■ **Task goal**
Reproduce exactly the lines beginning with the line that contains "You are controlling" and ending at the final line of the material below.

■ **Data below**
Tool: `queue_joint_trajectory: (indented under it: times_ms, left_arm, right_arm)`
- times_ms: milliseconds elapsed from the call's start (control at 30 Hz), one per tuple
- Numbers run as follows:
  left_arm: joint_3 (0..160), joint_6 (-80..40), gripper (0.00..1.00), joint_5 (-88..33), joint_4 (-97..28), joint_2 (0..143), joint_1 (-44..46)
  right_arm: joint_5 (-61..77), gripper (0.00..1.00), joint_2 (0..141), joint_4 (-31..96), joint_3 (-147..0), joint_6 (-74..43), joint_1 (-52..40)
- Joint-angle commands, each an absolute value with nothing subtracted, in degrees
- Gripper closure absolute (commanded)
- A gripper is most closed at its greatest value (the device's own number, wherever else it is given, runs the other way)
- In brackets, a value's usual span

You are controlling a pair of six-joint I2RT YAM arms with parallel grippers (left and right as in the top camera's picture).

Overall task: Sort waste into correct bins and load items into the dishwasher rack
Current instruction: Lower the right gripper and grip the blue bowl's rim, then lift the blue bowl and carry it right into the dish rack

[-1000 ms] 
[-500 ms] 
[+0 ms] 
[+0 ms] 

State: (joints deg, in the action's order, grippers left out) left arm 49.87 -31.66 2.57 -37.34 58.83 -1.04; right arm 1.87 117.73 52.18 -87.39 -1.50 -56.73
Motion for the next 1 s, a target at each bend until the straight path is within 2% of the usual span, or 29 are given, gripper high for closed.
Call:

■ **Answer section**
You are controlling a pair of six-joint I2RT YAM arms with parallel grippers (left and right as in the top camera's picture).

Overall task: Sort waste into correct bins and load items into the dishwasher rack
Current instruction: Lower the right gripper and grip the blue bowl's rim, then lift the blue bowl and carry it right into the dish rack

[-1000 ms] 
[-500 ms] 
[+0 ms] 
[+0 ms] 

State: (joints deg, in the action's order, grippers left out) left arm 49.87 -31.66 2.57 -37.34 58.83 -1.04; right arm 1.87 117.73 52.18 -87.39 -1.50 -56.73
Motion for the next 1 s, a target at each bend until the straight path is within 2% of the usual span, or 29 are given, gripper high for closed.
Call:

The exercise is fully answered.